Print the data below exactly, but only the lines from the one containing "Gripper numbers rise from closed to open" down to the one containing "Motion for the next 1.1", inclusive.

[Opening EXTRACTED ENTRIES section]

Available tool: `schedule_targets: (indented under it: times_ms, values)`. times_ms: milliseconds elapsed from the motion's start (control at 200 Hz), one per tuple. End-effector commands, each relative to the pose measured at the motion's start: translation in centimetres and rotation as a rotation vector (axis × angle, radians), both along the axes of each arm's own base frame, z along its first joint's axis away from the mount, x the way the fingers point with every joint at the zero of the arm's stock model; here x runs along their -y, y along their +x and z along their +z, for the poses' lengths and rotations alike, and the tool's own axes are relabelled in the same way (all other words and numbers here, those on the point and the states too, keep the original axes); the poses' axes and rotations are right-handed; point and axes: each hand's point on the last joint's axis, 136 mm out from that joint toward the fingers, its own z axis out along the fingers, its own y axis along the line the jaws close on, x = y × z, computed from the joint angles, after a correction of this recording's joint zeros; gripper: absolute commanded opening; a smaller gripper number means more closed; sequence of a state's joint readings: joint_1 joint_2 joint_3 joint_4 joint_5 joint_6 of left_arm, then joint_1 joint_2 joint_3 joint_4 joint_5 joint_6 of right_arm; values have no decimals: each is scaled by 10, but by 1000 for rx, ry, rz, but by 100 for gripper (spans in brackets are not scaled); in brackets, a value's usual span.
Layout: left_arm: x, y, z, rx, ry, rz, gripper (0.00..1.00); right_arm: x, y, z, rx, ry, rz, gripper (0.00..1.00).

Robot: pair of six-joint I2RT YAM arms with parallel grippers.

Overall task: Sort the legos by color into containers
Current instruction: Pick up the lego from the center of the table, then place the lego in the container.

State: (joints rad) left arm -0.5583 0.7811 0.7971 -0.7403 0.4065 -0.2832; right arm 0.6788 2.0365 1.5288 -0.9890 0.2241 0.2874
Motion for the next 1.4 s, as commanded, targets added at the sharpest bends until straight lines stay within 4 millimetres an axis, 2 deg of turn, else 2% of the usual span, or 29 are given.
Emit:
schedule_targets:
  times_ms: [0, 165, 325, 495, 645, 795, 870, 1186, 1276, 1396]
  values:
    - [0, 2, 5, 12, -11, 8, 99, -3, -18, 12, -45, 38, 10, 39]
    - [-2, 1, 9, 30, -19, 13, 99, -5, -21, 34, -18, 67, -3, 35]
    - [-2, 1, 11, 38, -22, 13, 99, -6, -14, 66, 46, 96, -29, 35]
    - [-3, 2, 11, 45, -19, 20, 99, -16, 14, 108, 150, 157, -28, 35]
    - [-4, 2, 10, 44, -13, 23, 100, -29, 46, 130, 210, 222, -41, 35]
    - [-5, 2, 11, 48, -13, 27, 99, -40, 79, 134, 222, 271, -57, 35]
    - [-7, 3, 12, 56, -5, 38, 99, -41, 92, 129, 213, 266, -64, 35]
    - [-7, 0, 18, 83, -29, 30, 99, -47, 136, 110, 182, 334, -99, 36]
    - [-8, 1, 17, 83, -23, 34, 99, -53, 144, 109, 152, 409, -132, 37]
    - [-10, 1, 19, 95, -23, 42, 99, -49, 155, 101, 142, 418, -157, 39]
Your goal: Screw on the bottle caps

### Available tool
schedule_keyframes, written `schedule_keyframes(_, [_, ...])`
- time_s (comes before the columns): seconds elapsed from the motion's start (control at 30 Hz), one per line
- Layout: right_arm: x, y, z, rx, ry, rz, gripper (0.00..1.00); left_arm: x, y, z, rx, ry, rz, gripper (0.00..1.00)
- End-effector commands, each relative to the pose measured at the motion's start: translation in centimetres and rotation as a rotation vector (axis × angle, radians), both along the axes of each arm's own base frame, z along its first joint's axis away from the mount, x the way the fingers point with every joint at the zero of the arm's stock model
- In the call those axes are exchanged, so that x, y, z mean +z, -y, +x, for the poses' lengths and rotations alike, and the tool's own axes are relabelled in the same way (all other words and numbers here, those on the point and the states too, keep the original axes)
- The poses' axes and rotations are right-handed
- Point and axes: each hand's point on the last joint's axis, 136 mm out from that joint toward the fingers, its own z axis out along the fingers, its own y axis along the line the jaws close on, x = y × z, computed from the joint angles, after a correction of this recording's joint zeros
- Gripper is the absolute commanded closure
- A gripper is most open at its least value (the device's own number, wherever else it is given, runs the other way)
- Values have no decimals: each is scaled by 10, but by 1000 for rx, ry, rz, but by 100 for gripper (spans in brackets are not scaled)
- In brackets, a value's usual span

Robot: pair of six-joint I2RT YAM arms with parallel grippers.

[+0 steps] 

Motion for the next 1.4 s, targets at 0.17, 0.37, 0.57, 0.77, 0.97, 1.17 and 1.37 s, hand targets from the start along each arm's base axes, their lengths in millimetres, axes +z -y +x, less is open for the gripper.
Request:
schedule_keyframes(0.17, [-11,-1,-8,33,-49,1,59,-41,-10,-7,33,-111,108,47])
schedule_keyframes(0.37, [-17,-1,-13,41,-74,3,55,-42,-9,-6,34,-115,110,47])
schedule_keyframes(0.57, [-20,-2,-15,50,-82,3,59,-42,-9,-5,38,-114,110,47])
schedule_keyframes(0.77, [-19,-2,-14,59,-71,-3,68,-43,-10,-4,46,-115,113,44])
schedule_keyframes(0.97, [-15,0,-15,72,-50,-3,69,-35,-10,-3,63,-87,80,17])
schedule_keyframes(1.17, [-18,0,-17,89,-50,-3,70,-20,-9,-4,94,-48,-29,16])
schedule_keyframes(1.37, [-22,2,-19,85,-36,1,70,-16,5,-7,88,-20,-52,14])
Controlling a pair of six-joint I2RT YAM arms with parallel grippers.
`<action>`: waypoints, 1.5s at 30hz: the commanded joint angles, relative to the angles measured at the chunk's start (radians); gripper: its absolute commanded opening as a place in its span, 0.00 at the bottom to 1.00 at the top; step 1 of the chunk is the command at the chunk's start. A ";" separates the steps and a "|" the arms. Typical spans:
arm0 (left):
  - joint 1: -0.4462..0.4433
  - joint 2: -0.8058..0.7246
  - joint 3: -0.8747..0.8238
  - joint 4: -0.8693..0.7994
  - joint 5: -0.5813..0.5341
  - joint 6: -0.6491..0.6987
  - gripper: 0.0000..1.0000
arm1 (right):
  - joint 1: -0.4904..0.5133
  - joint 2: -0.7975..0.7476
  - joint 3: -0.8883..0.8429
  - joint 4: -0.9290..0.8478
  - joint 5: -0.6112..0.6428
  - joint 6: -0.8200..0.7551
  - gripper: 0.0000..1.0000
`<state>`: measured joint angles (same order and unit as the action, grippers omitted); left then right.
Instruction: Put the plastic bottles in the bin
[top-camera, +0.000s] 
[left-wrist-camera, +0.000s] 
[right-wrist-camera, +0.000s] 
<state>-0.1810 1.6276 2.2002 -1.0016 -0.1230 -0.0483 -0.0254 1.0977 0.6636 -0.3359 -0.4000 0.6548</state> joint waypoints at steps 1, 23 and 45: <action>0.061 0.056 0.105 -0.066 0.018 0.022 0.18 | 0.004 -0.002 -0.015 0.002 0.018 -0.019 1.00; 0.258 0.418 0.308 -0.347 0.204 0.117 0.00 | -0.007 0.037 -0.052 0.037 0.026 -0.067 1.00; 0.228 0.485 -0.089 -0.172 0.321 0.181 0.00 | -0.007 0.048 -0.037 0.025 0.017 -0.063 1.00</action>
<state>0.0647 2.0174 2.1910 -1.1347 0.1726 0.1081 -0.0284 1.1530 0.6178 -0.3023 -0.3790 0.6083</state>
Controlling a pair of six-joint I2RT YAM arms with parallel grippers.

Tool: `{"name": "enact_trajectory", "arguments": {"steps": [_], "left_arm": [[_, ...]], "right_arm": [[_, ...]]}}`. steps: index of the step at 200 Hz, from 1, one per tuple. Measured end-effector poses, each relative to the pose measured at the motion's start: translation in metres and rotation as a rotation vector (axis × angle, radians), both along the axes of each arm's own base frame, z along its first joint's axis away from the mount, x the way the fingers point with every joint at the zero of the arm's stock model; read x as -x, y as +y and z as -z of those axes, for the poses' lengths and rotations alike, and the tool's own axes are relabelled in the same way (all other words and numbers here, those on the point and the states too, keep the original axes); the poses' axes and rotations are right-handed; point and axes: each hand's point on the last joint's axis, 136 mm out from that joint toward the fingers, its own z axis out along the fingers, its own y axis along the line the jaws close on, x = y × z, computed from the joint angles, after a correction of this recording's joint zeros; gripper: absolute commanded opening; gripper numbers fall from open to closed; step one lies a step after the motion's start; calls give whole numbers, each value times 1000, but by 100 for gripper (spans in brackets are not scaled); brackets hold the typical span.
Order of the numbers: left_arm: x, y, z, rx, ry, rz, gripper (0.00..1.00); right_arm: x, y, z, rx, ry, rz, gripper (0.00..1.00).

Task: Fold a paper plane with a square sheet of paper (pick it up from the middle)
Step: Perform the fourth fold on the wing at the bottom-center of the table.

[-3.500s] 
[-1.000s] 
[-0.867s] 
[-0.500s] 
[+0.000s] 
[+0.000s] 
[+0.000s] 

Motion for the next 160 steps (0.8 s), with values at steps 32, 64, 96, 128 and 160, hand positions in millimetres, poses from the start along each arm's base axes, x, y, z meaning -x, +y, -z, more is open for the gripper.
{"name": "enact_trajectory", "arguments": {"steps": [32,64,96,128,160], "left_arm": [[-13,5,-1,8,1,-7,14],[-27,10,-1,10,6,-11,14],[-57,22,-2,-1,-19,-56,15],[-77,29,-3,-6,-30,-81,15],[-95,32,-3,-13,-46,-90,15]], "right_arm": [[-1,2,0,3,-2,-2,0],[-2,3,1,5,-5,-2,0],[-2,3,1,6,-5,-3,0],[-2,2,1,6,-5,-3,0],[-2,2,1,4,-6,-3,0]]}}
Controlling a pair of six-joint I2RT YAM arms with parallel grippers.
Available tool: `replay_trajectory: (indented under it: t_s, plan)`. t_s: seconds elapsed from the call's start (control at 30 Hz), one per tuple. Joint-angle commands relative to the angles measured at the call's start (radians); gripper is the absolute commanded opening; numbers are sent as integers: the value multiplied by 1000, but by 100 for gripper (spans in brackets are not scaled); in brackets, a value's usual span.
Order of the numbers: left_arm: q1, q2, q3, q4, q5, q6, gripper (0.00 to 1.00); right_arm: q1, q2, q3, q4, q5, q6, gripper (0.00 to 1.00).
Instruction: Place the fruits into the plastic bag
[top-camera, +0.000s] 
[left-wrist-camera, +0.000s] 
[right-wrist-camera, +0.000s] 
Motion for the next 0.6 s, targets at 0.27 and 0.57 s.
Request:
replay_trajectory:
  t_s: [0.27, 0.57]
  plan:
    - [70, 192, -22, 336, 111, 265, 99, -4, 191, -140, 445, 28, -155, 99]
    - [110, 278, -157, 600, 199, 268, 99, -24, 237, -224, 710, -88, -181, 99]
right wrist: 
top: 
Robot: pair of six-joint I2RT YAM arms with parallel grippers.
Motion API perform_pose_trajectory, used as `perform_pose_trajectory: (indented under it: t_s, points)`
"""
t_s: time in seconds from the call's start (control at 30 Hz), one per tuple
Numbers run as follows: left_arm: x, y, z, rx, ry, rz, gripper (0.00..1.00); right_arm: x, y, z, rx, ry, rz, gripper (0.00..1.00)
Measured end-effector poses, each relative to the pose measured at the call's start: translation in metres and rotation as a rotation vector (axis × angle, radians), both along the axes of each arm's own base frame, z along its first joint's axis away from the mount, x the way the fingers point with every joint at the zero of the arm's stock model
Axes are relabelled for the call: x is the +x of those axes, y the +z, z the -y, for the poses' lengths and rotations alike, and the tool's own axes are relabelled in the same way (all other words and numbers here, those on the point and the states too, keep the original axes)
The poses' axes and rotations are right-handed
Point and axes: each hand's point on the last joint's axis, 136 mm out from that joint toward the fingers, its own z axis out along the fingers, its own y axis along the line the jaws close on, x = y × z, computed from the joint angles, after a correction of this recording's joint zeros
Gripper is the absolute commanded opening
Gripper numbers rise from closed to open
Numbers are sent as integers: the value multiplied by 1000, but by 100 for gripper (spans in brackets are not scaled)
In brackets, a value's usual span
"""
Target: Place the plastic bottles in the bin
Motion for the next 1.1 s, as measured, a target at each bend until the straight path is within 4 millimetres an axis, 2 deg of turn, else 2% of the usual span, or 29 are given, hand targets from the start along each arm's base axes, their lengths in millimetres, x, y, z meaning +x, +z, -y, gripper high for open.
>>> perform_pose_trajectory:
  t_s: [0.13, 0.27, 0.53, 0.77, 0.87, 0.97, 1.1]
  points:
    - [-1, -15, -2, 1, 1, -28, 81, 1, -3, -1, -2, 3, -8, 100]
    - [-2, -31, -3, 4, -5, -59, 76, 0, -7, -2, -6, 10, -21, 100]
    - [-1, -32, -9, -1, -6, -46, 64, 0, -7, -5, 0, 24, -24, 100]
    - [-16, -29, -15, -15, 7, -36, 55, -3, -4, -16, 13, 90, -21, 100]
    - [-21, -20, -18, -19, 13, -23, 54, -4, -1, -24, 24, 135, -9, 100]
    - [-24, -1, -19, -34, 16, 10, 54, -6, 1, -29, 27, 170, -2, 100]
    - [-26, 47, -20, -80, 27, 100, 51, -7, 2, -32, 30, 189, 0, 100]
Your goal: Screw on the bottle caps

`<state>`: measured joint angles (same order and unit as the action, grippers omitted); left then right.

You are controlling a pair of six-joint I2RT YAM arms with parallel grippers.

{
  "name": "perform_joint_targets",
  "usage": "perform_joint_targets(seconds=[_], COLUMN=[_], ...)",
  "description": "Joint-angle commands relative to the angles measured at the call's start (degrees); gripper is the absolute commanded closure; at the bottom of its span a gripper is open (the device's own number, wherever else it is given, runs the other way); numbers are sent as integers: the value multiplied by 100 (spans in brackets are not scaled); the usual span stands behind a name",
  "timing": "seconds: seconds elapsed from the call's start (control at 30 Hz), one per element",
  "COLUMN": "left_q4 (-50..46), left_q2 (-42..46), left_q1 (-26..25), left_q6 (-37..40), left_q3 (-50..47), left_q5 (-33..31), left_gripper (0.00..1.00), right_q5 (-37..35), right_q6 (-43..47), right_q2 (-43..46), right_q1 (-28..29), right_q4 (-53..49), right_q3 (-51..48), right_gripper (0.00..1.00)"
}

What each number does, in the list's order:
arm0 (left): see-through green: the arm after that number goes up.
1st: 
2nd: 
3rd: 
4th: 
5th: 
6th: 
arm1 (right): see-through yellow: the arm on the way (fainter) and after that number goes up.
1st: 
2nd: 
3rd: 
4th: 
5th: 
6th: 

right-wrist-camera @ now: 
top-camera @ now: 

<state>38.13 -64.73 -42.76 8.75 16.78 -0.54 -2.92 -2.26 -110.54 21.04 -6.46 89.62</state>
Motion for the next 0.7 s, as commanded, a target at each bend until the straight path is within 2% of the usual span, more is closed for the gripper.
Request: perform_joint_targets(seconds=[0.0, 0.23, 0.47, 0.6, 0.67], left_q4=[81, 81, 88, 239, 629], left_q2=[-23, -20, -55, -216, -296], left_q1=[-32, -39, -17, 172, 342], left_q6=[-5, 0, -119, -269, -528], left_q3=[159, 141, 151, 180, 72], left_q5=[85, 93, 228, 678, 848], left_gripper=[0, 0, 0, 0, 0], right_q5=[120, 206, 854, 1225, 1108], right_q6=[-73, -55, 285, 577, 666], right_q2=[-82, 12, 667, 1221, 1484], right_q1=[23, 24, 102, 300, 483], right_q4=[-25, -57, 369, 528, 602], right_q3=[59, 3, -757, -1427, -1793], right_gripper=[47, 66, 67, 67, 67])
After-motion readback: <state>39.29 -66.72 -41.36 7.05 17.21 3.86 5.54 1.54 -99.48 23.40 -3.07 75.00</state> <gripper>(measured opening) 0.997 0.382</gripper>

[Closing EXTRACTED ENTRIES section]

■ TASK SOLUTION ■
Gripper numbers rise from closed to open
Numbers are sent as integers: the value multiplied by 1000, but by 100 for gripper (spans in brackets are not scaled)
In brackets, a value's usual span
"""
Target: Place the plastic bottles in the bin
Motion for the next 1.1 s, as measured, a target at each bend until the straight path is within 4 millimetres an axis, 2 deg of turn, else 2% of the usual span, or 29 are given, hand targets from the start along each arm's base axes, their lengths in millimetres, x, y, z meaning +x, +z, -y, gripper high for open.

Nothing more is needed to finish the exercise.